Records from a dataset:
━━━━

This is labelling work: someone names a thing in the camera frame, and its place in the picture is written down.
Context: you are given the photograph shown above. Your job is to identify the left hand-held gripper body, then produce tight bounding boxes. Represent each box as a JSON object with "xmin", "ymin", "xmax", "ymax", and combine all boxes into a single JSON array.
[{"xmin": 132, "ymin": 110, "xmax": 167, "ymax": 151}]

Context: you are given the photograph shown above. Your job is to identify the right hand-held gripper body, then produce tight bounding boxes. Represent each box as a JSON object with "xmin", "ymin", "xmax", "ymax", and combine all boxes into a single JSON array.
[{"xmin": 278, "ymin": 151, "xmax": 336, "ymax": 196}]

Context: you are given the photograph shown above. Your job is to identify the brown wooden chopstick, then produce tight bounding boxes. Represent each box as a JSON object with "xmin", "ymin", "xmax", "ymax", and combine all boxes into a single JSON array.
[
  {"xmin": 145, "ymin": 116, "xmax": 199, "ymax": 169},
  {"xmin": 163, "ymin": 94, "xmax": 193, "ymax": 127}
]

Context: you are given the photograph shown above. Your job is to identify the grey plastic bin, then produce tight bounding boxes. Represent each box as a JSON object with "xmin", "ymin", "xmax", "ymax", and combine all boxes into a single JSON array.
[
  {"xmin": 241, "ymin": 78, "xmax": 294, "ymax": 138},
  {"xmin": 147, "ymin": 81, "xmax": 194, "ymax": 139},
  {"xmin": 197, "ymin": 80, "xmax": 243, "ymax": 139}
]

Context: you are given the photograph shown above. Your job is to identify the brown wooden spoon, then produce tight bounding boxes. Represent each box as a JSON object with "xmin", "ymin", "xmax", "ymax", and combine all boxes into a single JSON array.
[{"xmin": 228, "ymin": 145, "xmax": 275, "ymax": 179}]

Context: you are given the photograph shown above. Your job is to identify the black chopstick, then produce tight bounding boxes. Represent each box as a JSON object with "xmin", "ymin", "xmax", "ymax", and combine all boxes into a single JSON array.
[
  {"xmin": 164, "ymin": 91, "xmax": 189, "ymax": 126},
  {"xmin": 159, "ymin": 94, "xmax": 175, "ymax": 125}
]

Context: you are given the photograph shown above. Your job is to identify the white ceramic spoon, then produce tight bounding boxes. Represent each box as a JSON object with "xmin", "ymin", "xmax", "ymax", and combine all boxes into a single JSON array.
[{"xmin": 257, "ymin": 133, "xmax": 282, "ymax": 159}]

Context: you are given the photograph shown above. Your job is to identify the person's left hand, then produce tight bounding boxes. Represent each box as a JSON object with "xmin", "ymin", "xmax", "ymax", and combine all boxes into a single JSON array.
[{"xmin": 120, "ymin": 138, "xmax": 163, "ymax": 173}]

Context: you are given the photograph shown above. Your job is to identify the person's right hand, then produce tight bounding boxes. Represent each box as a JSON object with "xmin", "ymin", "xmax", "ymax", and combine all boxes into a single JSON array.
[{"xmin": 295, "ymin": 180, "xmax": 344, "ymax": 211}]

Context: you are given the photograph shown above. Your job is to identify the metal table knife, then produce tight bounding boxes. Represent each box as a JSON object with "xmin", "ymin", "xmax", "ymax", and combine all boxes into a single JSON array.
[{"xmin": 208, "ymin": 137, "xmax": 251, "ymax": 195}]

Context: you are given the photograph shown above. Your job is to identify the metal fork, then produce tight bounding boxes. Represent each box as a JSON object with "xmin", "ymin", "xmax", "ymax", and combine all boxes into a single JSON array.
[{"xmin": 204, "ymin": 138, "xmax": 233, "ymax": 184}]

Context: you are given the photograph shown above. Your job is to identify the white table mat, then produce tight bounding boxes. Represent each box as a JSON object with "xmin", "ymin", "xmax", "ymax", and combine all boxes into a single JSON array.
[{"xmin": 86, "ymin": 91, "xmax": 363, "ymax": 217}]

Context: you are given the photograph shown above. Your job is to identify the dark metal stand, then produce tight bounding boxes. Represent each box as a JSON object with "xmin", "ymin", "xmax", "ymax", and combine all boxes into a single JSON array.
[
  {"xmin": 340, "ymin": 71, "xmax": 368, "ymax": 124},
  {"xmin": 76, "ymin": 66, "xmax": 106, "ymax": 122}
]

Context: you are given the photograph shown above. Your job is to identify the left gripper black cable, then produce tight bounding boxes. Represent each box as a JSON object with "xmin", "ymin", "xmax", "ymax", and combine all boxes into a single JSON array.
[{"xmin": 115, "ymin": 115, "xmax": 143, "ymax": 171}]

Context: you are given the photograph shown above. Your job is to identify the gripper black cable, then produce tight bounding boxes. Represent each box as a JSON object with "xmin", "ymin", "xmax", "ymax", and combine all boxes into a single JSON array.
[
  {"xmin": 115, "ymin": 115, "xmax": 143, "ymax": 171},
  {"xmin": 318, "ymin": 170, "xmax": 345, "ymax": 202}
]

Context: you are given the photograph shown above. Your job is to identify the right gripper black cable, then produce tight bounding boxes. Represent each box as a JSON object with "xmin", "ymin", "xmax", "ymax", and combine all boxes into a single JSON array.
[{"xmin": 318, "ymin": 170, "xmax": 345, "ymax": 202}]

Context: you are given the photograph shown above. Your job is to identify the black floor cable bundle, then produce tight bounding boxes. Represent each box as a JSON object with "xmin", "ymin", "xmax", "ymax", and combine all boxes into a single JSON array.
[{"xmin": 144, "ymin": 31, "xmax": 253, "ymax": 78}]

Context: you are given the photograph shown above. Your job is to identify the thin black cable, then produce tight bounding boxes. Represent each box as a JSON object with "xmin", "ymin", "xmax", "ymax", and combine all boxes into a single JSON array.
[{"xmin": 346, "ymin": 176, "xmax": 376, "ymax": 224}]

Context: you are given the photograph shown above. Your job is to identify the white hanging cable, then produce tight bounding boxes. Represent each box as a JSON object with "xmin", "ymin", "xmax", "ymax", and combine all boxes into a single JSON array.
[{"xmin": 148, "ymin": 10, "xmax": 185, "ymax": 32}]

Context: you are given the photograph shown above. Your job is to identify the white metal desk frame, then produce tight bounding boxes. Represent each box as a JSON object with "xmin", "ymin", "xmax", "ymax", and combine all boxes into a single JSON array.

━━━━

In the records above, some lines hold the word "frame". Say how many, and nothing more.

== Your response ==
2